Collected data:

▶

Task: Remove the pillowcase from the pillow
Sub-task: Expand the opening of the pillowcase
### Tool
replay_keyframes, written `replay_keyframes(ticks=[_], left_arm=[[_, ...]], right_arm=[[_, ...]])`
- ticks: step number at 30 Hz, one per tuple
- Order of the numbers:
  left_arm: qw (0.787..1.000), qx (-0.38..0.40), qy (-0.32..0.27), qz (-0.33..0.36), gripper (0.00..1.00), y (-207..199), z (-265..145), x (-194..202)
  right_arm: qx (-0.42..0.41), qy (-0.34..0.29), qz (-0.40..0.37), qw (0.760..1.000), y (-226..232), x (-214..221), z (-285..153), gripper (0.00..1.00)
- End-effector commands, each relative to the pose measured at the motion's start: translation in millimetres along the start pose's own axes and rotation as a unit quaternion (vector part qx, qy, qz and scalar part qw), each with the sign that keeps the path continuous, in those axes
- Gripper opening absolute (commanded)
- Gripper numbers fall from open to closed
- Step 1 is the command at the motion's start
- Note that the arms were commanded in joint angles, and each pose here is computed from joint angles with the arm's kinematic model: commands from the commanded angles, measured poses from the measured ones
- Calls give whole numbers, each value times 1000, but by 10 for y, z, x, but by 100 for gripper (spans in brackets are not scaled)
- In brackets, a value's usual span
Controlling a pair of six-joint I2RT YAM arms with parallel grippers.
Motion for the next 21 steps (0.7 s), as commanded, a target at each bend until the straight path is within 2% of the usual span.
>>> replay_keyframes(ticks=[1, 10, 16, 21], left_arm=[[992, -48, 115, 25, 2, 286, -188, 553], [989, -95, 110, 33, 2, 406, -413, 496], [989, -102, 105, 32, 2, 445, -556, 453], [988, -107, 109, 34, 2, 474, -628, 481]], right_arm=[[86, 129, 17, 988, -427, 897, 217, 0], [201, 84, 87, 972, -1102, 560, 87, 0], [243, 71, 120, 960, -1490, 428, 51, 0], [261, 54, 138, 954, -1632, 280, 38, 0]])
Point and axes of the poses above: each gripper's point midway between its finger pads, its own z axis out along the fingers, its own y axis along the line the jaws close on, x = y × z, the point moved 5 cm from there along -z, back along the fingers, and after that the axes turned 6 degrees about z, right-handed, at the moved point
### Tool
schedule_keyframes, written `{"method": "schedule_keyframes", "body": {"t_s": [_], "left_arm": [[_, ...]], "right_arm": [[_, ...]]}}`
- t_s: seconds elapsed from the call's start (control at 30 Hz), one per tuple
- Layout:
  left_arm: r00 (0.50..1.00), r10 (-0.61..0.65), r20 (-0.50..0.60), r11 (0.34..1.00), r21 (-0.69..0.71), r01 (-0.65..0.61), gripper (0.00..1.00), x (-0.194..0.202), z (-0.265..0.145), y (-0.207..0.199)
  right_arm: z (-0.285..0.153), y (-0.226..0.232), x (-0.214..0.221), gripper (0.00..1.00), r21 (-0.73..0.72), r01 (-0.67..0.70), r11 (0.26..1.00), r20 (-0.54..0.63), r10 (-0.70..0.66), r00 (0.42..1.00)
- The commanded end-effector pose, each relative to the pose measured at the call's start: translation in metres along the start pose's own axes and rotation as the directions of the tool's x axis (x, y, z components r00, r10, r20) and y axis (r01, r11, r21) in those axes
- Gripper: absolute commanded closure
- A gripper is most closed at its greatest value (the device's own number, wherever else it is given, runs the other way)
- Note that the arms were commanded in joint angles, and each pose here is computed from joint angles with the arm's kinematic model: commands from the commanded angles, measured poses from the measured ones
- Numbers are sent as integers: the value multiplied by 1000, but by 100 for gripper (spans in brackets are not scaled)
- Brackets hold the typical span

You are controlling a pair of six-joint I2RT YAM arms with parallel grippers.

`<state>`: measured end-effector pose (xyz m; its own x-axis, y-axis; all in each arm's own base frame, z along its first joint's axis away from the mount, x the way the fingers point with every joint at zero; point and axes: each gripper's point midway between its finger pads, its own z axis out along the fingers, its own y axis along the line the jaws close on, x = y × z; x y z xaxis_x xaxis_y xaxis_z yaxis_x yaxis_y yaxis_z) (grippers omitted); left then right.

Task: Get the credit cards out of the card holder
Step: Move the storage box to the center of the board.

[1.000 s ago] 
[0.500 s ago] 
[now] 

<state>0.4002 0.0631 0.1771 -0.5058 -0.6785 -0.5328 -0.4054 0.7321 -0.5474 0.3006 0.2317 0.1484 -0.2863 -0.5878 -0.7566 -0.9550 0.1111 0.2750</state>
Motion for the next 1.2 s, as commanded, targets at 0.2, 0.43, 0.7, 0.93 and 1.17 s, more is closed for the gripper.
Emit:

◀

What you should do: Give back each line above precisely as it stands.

Solution for this problem:
Task: Remove the pillowcase from the pillow
Sub-task: Expand the opening of the pillowcase
### Tool
replay_keyframes, written `replay_keyframes(ticks=[_], left_arm=[[_, ...]], right_arm=[[_, ...]])`
- ticks: step number at 30 Hz, one per tuple
- Order of the numbers:
  left_arm: qw (0.787..1.000), qx (-0.38..0.40), qy (-0.32..0.27), qz (-0.33..0.36), gripper (0.00..1.00), y (-207..199), z (-265..145), x (-194..202)
  right_arm: qx (-0.42..0.41), qy (-0.34..0.29), qz (-0.40..0.37), qw (0.760..1.000), y (-226..232), x (-214..221), z (-285..153), gripper (0.00..1.00)
- End-effector commands, each relative to the pose measured at the motion's start: translation in millimetres along the start pose's own axes and rotation as a unit quaternion (vector part qx, qy, qz and scalar part qw), each with the sign that keeps the path continuous, in those axes
- Gripper opening absolute (commanded)
- Gripper numbers fall from open to closed
- Step 1 is the command at the motion's start
- Note that the arms were commanded in joint angles, and each pose here is computed from joint angles with the arm's kinematic model: commands from the commanded angles, measured poses from the measured ones
- Calls give whole numbers, each value times 1000, but by 10 for y, z, x, but by 100 for gripper (spans in brackets are not scaled)
- In brackets, a value's usual span
Controlling a pair of six-joint I2RT YAM arms with parallel grippers.
Motion for the next 21 steps (0.7 s), as commanded, a target at each bend until the straight path is within 2% of the usual span.
>>> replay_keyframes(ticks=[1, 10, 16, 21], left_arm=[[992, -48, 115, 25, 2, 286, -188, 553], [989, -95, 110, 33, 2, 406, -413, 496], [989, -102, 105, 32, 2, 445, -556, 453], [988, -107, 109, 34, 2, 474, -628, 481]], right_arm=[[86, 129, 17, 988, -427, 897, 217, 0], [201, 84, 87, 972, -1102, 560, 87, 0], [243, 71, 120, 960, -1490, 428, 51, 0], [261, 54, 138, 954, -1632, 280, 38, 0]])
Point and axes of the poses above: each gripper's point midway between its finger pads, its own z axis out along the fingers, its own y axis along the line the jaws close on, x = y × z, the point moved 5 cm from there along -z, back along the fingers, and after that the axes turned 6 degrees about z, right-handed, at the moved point
### Tool
schedule_keyframes, written `{"method": "schedule_keyframes", "body": {"t_s": [_], "left_arm": [[_, ...]], "right_arm": [[_, ...]]}}`
- t_s: seconds elapsed from the call's start (control at 30 Hz), one per tuple
- Layout:
  left_arm: r00 (0.50..1.00), r10 (-0.61..0.65), r20 (-0.50..0.60), r11 (0.34..1.00), r21 (-0.69..0.71), r01 (-0.65..0.61), gripper (0.00..1.00), x (-0.194..0.202), z (-0.265..0.145), y (-0.207..0.199)
  right_arm: z (-0.285..0.153), y (-0.226..0.232), x (-0.214..0.221), gripper (0.00..1.00), r21 (-0.73..0.72), r01 (-0.67..0.70), r11 (0.26..1.00), r20 (-0.54..0.63), r10 (-0.70..0.66), r00 (0.42..1.00)
- The commanded end-effector pose, each relative to the pose measured at the call's start: translation in metres along the start pose's own axes and rotation as the directions of the tool's x axis (x, y, z components r00, r10, r20) and y axis (r01, r11, r21) in those axes
- Gripper: absolute commanded closure
- A gripper is most closed at its greatest value (the device's own number, wherever else it is given, runs the other way)
- Note that the arms were commanded in joint angles, and each pose here is computed from joint angles with the arm's kinematic model: commands from the commanded angles, measured poses from the measured ones
- Numbers are sent as integers: the value multiplied by 1000, but by 100 for gripper (spans in brackets are not scaled)
- Brackets hold the typical span

You are controlling a pair of six-joint I2RT YAM arms with parallel grippers.

`<state>`: measured end-effector pose (xyz m; its own x-axis, y-axis; all in each arm's own base frame, z along its first joint's axis away from the mount, x the way the fingers point with every joint at zero; point and axes: each gripper's point midway between its finger pads, its own z axis out along the fingers, its own y axis along the line the jaws close on, x = y × z; x y z xaxis_x xaxis_y xaxis_z yaxis_x yaxis_y yaxis_z) (grippers omitted); left then right.

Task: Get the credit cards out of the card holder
Step: Move the storage box to the center of the board.

[1.000 s ago] 
[0.500 s ago] 
[now] 

<state>0.4002 0.0631 0.1771 -0.5058 -0.6785 -0.5328 -0.4054 0.7321 -0.5474 0.3006 0.2317 0.1484 -0.2863 -0.5878 -0.7566 -0.9550 0.1111 0.2750</state>
Motion for the next 1.2 s, as commanded, targets at 0.2, 0.43, 0.7, 0.93 and 1.17 s, more is closed for the gripper.
Emit:

This answer is now finished.